Sunday, April 26, 2009

Ring Lake Ranch




I mentioned Ring Lake Ranch in my last post in association with Earth Day because it was at Ring Lake Ranch that I met Belden Lane, who is one of the best writers and storytellers I know. His topic of research and writing for the past decade or so has been the geographic context of spirituality. This same topic has caught my imagination ever since I was a teenager, when I first remember thinking, "I wonder if our scriptures would be the same if they had originated in a temperate/forest kind of climate (like mine in Arkansas) rather than a desert/Mediteranean kind of climate?" How much of Judeo-Christian religion is due to the landscape that birthed it? Belden Lane helped delve into these kinds of questions and much more at a seminar hosted by Ring Lake Ranch, and the setting (picutred above) and the experience were emblazoned on the "desktop" of my soul from then on.
While I was there, I did quite a bit of hiking and horseback riding and thinking and writing.
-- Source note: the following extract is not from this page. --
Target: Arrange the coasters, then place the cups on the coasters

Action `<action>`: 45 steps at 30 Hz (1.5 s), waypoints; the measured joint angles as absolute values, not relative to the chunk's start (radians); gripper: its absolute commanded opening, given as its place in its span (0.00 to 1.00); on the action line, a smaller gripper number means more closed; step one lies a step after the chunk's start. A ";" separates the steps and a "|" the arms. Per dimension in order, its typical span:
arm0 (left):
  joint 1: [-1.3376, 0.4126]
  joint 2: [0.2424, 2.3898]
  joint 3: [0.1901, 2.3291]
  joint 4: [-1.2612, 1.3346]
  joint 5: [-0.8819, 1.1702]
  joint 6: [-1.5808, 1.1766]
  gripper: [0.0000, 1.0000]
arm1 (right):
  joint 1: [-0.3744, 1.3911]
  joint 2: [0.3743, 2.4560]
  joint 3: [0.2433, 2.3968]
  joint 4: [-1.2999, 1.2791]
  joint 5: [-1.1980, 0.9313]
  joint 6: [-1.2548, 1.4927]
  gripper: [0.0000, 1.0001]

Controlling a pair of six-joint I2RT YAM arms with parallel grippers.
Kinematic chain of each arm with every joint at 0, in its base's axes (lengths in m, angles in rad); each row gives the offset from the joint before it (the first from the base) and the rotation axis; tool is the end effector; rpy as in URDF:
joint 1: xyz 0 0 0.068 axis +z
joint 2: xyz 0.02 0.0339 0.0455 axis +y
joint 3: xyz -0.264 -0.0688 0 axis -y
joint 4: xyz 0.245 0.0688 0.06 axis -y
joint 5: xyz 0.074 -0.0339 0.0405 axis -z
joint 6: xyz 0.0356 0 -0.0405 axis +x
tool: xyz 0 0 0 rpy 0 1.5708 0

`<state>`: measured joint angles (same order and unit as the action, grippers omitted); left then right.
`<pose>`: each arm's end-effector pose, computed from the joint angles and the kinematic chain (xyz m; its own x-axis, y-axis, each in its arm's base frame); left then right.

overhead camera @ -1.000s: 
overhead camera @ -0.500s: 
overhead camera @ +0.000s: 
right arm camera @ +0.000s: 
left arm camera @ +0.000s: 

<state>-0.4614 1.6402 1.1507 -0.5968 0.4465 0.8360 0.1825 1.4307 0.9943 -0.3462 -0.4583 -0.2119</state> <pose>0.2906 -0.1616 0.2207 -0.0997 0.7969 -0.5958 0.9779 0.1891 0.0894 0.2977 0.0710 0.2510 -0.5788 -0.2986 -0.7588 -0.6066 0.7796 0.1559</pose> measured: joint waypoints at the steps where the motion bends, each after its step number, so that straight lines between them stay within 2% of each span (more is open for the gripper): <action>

The context really spurs on the creative spirit. One day when I was hiking around some hills that had been pushed up by a glacier moving down the valley millions of years ago, I felt a kind of "tap" on my shoulder, and when I turned around, the barren tree had sprung to life with the foliage of a bright white cloud. The story of St. Francis standing in front of a tree in the wintertime and inviting it to "Tell me of God!" came to mind. In the story, the tree springs to life with foliage and fruit. In my own experience, the harmonization of the tree and the sky combined to bring about another miracle of revelation, and I had the camera around my neck, so I captured the moment on film. To me, the revelation is that the world works in concert in ways that we infrequently recognize or pay attention to, but sometimes the moment just slaps us in the face like a Zen master. That's why I chose that photo to use as the header for my blog. I am most interested in the moments in which I/we sometimes catch a glimpse of the harmony that I believe is Divine. This happens for me when I am attentive to the outdoors, but it also happens when I am attentive to the relationships that fill my life and the creativity of the human spirit.
Perhaps God does mold our minds and cultures with context and environment to receive particular glimpses of the Truth. Or, perhaps our location in life bleeds into our creation of characteristics that we ascribe to God. Either way, as Elizabeth Barrett Browning said

Earth's crammed with heaven,
And every common bush afire with God;
But only he who sees, takes off his shoes,
The rest sit round it and pluck blackberries,
And daub their natural faces unaware.
Oh, by the way, I noticed Belden Lane is coming back to Ring Lake Ranch this Aug. 2-8. That's right over my birthday. Well, how about that! You should really consider going. Oh yeah, and if you ever read the journal Worldviews: Global Religions, Culture, and Ecology , keep an eye out for the book review I wrote for the paperback edition of Belden Lane's book The Solace of Fierce Landscapes. I just got a request to send in a consent to publish, so I suppose it's coming out soon.